A presynaptic terminal was exposed to a toxin that cleaves SNARE proteins required for vesicle docking and fusion, without affecting presynaptic action potential waveform. The concept tested is vesicular neurotransmitter release. Which observation is most consistent with this manipulation?

Postsynaptic receptors and membrane potential are otherwise normal.

Evoked postsynaptic potentials increase due to accumulation of neurotransmitter in the synaptic cleft

Postsynaptic potentials persist because neurotransmitter diffuses out of the presynaptic cytosol without vesicles

Evoked postsynaptic potentials are reduced, while action potentials in the presynaptic axon still occur

Presynaptic action potentials fail because SNARE proteins are required for Na$^+$ channel opening

Explanation

This question assesses understanding of action potentials and synaptic transmission, focusing on vesicular neurotransmitter release.
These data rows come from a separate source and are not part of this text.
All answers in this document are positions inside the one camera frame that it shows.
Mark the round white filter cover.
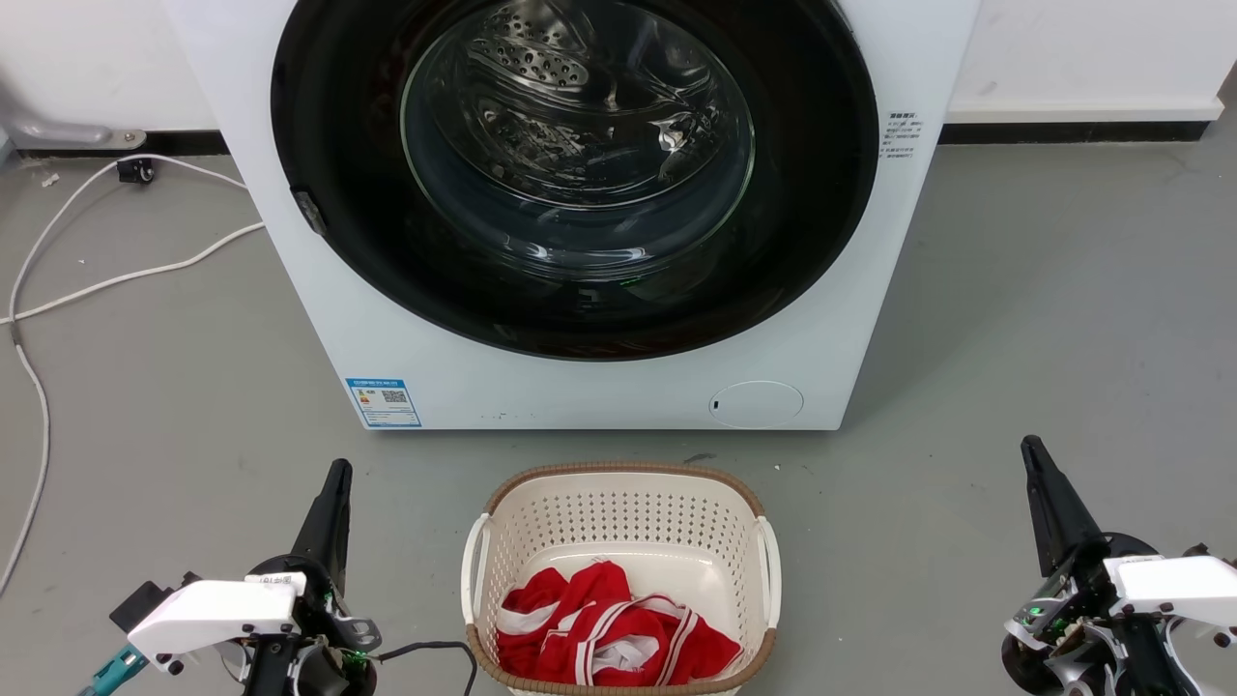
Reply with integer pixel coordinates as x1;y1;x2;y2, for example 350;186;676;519
709;380;805;430

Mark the blue energy label sticker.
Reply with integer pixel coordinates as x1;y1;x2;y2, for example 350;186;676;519
345;377;423;429

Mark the white front-load washing machine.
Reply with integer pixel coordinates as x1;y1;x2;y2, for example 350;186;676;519
162;0;982;432

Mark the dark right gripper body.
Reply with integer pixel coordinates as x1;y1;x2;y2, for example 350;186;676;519
1000;532;1204;696

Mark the black round glass washer door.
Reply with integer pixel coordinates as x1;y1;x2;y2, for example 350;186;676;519
271;0;880;363

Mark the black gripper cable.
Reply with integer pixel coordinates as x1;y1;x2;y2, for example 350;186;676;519
372;638;480;696

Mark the thick white floor cable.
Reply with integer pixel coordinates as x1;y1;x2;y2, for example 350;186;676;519
0;222;267;325

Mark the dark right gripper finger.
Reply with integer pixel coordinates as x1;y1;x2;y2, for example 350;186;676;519
1031;435;1106;561
1021;435;1077;579

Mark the small printed text sticker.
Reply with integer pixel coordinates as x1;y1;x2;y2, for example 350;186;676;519
879;109;927;160

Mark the red and white garment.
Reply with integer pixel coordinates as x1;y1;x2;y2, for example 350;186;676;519
495;561;745;687

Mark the white plastic laundry basket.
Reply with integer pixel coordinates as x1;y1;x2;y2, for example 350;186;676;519
461;462;782;696

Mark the teal cable connector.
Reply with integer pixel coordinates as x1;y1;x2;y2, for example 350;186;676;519
77;646;151;696

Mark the thin white floor cable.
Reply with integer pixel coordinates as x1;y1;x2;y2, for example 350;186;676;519
0;153;250;595

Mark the grey pipe with bracket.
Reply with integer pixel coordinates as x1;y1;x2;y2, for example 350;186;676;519
0;82;148;151

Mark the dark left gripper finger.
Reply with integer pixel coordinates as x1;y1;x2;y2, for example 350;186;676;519
290;459;344;572
327;460;354;593

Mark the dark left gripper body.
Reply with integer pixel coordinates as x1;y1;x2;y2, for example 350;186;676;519
242;554;383;696
Action potentials involve Ca2+-triggered vesicle fusion mediated by SNARE proteins for exocytosis. In this scenario, cleaving SNARE proteins prevents vesicle docking, blocking evoked release despite intact presynaptic action potentials. Choice A is correct because it aligns with the principle that SNARE disruption reduces postsynaptic responses without affecting axonal propagation. Choice D fails as it misapplies release mechanisms by suggesting diffusion without vesicles, which is not typical for quantal transmission. To avoid similar mistakes, always consider the molecular machinery required for regulated vesicular release at synapses.